● **Exercise directions**: Going line by line through the records below, count those containing the word "names", then give only the count.
┄┄┄┄┄┄┄┄┄┄┄┄┄┄┄┄┄┄┄┄
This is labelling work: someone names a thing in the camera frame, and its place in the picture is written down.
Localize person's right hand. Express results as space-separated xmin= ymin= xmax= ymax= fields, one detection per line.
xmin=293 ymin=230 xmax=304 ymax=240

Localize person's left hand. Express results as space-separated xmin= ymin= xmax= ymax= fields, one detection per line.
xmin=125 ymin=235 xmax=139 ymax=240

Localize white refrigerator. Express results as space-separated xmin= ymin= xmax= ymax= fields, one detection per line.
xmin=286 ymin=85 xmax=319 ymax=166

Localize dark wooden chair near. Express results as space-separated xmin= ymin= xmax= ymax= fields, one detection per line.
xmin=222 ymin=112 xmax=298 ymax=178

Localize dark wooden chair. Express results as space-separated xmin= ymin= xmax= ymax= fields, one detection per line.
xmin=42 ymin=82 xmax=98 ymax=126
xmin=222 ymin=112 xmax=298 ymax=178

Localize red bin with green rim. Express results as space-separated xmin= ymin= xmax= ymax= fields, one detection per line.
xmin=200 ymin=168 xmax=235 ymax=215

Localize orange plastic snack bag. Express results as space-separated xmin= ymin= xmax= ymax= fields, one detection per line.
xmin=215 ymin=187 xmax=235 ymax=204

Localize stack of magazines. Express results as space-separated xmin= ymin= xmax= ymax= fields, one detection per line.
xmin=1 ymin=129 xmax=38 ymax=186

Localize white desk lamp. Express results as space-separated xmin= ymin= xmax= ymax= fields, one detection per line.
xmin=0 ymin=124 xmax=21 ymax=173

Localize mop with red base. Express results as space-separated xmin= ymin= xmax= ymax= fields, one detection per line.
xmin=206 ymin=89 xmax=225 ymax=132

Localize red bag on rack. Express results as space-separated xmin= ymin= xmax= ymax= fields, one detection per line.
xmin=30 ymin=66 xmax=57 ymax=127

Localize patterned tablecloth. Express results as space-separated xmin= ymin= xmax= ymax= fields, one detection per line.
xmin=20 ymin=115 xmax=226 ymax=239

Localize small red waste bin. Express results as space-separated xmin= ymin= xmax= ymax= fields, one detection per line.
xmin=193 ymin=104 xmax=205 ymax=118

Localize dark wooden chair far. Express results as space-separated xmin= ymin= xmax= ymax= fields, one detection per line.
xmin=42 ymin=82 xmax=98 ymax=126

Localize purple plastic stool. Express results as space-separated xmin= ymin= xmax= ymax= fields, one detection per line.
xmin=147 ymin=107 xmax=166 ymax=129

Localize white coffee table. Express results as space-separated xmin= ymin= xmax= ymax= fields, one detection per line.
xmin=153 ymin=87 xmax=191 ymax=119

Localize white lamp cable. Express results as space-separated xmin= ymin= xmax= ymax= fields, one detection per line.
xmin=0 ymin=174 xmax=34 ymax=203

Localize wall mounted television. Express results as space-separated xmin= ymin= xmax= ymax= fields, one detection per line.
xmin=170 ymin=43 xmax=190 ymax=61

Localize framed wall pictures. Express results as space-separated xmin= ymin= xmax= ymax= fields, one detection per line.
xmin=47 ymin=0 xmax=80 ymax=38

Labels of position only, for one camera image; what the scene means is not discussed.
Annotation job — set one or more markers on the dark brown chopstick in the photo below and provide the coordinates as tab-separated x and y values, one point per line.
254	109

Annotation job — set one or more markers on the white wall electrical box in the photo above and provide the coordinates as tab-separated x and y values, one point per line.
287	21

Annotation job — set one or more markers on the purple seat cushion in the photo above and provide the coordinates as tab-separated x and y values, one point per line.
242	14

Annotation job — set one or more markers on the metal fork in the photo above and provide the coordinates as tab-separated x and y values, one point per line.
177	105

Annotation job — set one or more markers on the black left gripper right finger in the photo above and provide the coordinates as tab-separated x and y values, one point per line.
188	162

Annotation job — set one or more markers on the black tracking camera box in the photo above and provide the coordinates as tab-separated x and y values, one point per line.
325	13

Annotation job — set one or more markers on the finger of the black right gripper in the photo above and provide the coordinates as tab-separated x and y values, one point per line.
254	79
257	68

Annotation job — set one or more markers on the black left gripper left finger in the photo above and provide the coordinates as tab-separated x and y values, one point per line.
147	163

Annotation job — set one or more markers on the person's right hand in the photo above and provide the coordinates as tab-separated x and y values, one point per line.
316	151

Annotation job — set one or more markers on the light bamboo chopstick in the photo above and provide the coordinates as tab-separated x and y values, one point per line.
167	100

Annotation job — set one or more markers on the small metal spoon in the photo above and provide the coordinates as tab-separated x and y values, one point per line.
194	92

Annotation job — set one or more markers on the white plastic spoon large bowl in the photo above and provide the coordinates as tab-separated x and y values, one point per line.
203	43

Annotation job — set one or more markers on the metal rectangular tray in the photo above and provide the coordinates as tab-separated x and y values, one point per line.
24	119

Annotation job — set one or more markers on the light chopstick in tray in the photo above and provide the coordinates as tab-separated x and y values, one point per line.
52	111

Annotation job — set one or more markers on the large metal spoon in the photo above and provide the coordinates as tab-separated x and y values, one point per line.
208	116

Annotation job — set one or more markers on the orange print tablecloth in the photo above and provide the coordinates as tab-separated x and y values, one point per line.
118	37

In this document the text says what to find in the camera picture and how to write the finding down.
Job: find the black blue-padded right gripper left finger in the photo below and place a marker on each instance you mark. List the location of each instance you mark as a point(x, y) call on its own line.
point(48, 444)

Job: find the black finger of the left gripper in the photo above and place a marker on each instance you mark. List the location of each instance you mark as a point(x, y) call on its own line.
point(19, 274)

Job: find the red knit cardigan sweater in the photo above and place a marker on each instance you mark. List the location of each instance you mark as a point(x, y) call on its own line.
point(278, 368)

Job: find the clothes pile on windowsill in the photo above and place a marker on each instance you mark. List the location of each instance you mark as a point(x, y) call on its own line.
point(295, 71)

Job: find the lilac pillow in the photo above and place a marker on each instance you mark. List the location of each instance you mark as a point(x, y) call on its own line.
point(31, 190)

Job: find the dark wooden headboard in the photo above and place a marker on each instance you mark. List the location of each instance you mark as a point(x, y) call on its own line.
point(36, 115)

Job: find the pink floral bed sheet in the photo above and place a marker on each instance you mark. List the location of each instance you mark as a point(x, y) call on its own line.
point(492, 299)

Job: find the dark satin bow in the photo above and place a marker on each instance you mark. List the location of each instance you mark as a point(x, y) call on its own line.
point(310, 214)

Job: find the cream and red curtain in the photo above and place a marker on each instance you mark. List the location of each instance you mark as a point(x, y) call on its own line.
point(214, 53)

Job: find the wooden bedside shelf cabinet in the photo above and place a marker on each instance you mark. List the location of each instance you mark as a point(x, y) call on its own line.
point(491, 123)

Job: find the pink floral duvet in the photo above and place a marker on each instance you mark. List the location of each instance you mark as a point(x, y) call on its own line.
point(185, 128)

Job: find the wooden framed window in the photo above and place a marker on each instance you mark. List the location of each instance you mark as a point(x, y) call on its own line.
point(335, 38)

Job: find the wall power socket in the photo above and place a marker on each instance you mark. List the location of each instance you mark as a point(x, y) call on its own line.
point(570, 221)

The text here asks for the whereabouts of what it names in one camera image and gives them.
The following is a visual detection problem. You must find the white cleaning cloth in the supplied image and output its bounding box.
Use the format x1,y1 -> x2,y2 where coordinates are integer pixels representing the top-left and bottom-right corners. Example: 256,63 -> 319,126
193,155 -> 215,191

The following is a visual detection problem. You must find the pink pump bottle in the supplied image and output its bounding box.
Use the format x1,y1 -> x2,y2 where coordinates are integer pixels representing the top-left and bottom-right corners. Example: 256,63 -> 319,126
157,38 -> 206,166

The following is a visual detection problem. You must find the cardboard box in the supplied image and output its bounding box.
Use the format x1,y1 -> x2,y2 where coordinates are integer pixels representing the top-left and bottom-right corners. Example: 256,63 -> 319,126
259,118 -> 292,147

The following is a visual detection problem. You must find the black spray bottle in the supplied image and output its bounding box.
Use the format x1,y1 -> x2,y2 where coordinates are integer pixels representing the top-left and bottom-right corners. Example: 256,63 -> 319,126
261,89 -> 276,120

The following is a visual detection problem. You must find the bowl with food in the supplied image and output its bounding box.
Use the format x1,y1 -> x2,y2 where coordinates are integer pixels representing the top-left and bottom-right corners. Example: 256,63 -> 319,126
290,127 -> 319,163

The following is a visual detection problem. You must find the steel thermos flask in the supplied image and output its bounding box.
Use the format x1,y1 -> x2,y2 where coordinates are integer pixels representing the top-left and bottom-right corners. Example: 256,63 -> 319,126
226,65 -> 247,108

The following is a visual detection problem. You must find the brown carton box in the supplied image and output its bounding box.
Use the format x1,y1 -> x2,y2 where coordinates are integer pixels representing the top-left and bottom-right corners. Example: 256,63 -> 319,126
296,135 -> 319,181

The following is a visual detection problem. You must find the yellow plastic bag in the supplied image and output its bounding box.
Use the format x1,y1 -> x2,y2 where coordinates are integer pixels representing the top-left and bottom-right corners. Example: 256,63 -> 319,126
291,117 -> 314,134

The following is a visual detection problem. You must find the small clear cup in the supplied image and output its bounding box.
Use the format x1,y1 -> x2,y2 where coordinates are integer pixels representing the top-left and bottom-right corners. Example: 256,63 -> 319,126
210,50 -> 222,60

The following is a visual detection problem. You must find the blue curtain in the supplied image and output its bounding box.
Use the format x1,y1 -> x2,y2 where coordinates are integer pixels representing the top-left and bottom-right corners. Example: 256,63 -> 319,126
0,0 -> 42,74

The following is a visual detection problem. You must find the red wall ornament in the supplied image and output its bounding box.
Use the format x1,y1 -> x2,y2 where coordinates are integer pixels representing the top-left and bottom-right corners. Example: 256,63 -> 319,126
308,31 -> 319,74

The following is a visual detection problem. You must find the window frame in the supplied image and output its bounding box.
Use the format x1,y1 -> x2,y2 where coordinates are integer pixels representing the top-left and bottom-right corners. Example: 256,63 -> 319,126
┄┄┄┄┄┄┄┄┄┄┄┄┄┄┄┄┄┄┄┄
● **Result below**: 2